◆ Record extracts ◆
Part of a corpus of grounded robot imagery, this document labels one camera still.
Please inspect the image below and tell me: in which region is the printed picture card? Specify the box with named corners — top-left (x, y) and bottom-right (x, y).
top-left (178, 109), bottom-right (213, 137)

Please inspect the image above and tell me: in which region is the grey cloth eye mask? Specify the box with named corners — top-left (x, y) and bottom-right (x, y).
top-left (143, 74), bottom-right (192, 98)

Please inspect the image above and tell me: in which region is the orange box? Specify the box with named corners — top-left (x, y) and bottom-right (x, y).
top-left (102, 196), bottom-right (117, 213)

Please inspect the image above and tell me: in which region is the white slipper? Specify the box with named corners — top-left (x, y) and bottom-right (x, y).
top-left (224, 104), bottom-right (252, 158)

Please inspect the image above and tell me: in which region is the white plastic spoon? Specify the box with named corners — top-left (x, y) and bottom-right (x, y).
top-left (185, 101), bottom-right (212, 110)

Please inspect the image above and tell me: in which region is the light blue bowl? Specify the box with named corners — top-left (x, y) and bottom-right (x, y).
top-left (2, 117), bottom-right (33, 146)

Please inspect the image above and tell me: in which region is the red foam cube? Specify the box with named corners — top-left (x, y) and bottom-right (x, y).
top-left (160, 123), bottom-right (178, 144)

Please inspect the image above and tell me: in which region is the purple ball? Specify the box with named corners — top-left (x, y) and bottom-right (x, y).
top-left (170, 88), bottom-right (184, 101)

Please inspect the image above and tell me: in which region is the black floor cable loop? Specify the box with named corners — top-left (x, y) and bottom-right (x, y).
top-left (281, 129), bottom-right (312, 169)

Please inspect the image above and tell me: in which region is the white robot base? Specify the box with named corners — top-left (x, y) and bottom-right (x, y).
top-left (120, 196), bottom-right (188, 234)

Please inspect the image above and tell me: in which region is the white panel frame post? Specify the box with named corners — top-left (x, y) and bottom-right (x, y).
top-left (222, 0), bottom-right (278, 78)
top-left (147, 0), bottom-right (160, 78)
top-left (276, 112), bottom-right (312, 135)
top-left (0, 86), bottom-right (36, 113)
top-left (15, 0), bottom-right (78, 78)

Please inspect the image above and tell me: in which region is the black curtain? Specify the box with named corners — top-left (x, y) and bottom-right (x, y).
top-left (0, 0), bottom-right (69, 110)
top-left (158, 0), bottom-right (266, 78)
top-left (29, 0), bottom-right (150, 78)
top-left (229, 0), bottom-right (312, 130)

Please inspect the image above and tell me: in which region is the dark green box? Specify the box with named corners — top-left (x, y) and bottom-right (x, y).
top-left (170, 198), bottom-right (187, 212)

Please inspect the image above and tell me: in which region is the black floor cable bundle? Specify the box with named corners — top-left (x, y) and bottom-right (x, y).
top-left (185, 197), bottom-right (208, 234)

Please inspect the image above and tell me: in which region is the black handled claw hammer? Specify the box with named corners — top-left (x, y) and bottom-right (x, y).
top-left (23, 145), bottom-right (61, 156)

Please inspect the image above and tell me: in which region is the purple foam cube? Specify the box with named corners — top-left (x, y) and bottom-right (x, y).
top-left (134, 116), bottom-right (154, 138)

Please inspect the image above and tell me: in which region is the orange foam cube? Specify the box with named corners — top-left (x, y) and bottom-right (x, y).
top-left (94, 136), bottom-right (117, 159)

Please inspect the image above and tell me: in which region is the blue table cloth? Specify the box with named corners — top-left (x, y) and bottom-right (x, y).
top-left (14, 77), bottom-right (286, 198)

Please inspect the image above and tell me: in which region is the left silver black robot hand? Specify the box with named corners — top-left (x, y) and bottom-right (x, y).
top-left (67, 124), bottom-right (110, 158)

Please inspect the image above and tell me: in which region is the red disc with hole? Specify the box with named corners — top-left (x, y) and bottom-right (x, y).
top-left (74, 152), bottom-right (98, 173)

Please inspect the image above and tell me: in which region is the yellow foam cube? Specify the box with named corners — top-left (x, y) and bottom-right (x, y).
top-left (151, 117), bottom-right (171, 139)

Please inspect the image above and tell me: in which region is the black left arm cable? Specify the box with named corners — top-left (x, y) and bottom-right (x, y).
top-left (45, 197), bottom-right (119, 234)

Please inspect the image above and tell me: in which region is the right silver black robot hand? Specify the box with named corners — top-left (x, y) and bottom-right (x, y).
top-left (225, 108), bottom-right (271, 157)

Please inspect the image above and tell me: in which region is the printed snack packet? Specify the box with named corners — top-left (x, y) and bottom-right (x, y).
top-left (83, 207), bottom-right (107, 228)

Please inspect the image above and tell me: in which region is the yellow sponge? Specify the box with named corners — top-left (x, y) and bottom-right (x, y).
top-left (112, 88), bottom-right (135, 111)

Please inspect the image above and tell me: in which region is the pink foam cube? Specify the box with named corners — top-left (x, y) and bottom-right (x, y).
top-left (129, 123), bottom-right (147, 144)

◆ Aim of the exercise ◆
The full listing must be retyped exactly as it stands.

◆ Task output ◆
Part of a corpus of grounded robot imagery, this document labels one camera still.
Please inspect the image below and tell me: in which region is the printed picture card? Specify the box with named corners — top-left (x, y) and bottom-right (x, y).
top-left (178, 109), bottom-right (213, 137)

Please inspect the image above and tell me: in which region is the grey cloth eye mask? Specify the box with named corners — top-left (x, y) and bottom-right (x, y).
top-left (143, 74), bottom-right (192, 98)

Please inspect the image above and tell me: in which region is the orange box? Specify the box with named corners — top-left (x, y) and bottom-right (x, y).
top-left (102, 196), bottom-right (117, 213)

Please inspect the image above and tell me: in which region is the white slipper? Specify the box with named corners — top-left (x, y) and bottom-right (x, y).
top-left (224, 104), bottom-right (252, 158)

Please inspect the image above and tell me: in which region is the white plastic spoon? Specify the box with named corners — top-left (x, y) and bottom-right (x, y).
top-left (185, 101), bottom-right (212, 110)

Please inspect the image above and tell me: in which region is the light blue bowl? Specify the box with named corners — top-left (x, y) and bottom-right (x, y).
top-left (2, 117), bottom-right (33, 146)

Please inspect the image above and tell me: in which region is the red foam cube? Specify the box with named corners — top-left (x, y) and bottom-right (x, y).
top-left (160, 123), bottom-right (178, 144)

Please inspect the image above and tell me: in which region is the purple ball? Specify the box with named corners — top-left (x, y) and bottom-right (x, y).
top-left (170, 88), bottom-right (184, 101)

Please inspect the image above and tell me: in which region is the black floor cable loop? Specify the box with named corners — top-left (x, y) and bottom-right (x, y).
top-left (281, 129), bottom-right (312, 169)

Please inspect the image above and tell me: in which region is the white robot base? Specify the box with named corners — top-left (x, y) and bottom-right (x, y).
top-left (120, 196), bottom-right (188, 234)

Please inspect the image above and tell me: in which region is the white panel frame post? Specify the box with named corners — top-left (x, y) and bottom-right (x, y).
top-left (222, 0), bottom-right (278, 78)
top-left (147, 0), bottom-right (160, 78)
top-left (276, 112), bottom-right (312, 135)
top-left (0, 86), bottom-right (36, 113)
top-left (15, 0), bottom-right (78, 78)

Please inspect the image above and tell me: in which region is the black curtain? Specify the box with named corners — top-left (x, y) and bottom-right (x, y).
top-left (0, 0), bottom-right (69, 110)
top-left (158, 0), bottom-right (266, 78)
top-left (29, 0), bottom-right (150, 78)
top-left (229, 0), bottom-right (312, 130)

Please inspect the image above and tell me: in which region is the dark green box? Specify the box with named corners — top-left (x, y) and bottom-right (x, y).
top-left (170, 198), bottom-right (187, 212)

Please inspect the image above and tell me: in which region is the black floor cable bundle? Specify the box with named corners — top-left (x, y) and bottom-right (x, y).
top-left (185, 197), bottom-right (208, 234)

Please inspect the image above and tell me: in which region is the black handled claw hammer? Specify the box with named corners — top-left (x, y) and bottom-right (x, y).
top-left (23, 145), bottom-right (61, 156)

Please inspect the image above and tell me: in which region is the purple foam cube? Specify the box with named corners — top-left (x, y) and bottom-right (x, y).
top-left (134, 116), bottom-right (154, 138)

Please inspect the image above and tell me: in which region is the orange foam cube? Specify the box with named corners — top-left (x, y) and bottom-right (x, y).
top-left (94, 136), bottom-right (117, 159)

Please inspect the image above and tell me: in which region is the blue table cloth? Specify the box with named corners — top-left (x, y) and bottom-right (x, y).
top-left (14, 77), bottom-right (286, 198)

Please inspect the image above and tell me: in which region is the left silver black robot hand? Specify the box with named corners — top-left (x, y) and bottom-right (x, y).
top-left (67, 124), bottom-right (110, 158)

Please inspect the image above and tell me: in which region is the red disc with hole? Specify the box with named corners — top-left (x, y) and bottom-right (x, y).
top-left (74, 152), bottom-right (98, 173)

Please inspect the image above and tell me: in which region is the yellow foam cube? Specify the box with named corners — top-left (x, y) and bottom-right (x, y).
top-left (151, 117), bottom-right (171, 139)

Please inspect the image above and tell me: in which region is the black left arm cable? Specify the box with named corners — top-left (x, y) and bottom-right (x, y).
top-left (45, 197), bottom-right (119, 234)

Please inspect the image above and tell me: in which region is the right silver black robot hand? Specify the box with named corners — top-left (x, y) and bottom-right (x, y).
top-left (225, 108), bottom-right (271, 157)

Please inspect the image above and tell me: in which region is the printed snack packet? Specify the box with named corners — top-left (x, y) and bottom-right (x, y).
top-left (83, 207), bottom-right (107, 228)

Please inspect the image above and tell me: in which region is the yellow sponge? Specify the box with named corners — top-left (x, y) and bottom-right (x, y).
top-left (112, 88), bottom-right (135, 111)

Please inspect the image above and tell me: in which region is the pink foam cube? Specify the box with named corners — top-left (x, y) and bottom-right (x, y).
top-left (129, 123), bottom-right (147, 144)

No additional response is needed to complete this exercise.